In this sample output, the first line refers to replication of the reference database (metadata) for db_name. This data is replicated from primary-MA to secondary-MA from which is is replicated to each leaf node in the secondary cluster. The remaining lines refer to replication of the partitions of the sharded database db_name. As you can see, the data is replicated directly from leaf nodes in the primary cluster to leaf nodes in the secondary cluster. In this example, secondary-L1 is receiving data from both primary-L1 and primary-L2.

Finally, note that MemSQL will automatically take the steps necessary to ensure the secondary cluster is consistent with the primary cluster. For example, if a leaf node in a primary cluster with redundancy 2 and a replica partition on the secondary cluster gets ahead of a replica partition on the primary cluster (due to network or other irregularity), MemSQL will automatically drop and reprovision the replica partition on the secondary cluster such that it will be consistent with the recently promoted master partition on the primary cluster.

Failover and Promotion

There are a number of failure cases to consider when discussing MemSQL replication.

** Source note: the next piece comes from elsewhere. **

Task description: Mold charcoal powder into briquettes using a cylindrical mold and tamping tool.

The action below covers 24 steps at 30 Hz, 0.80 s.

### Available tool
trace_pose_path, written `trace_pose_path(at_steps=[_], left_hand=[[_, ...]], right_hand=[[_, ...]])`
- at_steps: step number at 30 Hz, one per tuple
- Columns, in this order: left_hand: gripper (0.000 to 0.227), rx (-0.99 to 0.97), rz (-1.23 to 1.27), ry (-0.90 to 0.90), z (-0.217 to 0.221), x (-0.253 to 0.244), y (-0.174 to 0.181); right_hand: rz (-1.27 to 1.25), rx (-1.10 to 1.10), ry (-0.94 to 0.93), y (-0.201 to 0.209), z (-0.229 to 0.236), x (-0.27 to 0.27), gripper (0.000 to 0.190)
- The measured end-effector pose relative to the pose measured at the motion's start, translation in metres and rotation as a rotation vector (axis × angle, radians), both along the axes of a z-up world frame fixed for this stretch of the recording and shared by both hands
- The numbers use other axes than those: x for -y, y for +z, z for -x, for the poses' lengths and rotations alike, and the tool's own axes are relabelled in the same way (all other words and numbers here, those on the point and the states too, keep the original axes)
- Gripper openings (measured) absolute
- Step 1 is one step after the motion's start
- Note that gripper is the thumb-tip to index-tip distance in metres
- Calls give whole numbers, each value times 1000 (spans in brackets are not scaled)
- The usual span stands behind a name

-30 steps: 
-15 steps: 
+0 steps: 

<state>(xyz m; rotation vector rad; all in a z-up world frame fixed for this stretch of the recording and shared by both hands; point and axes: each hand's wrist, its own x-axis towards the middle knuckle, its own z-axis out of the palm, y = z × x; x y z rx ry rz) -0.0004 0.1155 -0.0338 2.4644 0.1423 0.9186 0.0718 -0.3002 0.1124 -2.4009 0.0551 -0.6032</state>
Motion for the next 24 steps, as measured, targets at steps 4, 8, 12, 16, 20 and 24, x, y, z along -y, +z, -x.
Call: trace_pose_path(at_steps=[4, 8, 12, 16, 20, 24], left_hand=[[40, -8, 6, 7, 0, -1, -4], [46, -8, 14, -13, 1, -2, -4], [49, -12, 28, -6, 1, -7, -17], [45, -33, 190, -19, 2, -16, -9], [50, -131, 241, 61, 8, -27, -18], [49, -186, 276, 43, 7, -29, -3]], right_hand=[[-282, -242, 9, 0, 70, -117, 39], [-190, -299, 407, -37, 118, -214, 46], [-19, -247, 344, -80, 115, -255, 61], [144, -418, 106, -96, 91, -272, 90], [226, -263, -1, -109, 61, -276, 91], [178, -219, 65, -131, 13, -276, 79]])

Primary Cluster Master Aggregator Failure

If the master aggregator for the primary cluster fails, replication of reference and metadata will stop, but distributed tables will continue replicating because this data flows directly from leaves on the primary cluster to leaves on the secondary cluster. To resume replication of reference and metadata, do the following:

  1. Pause replication from the master aggregator of the secondary cluster using PAUSE REPLICATING db_name.
  2. Promote a child aggregator in the primary cluster to master. For more information see AGGREGATOR SET AS MASTER.
  3. Resume replication from the master aggregator of the secondary cluster pointed at the new primary cluster master aggregator using the following command:
memsql> CONTINUE REPLICATING db_name [ASYNC | SYNC] FROM primary_user[:primary_password]@primary-MA[:port][/db_name] [FORCE]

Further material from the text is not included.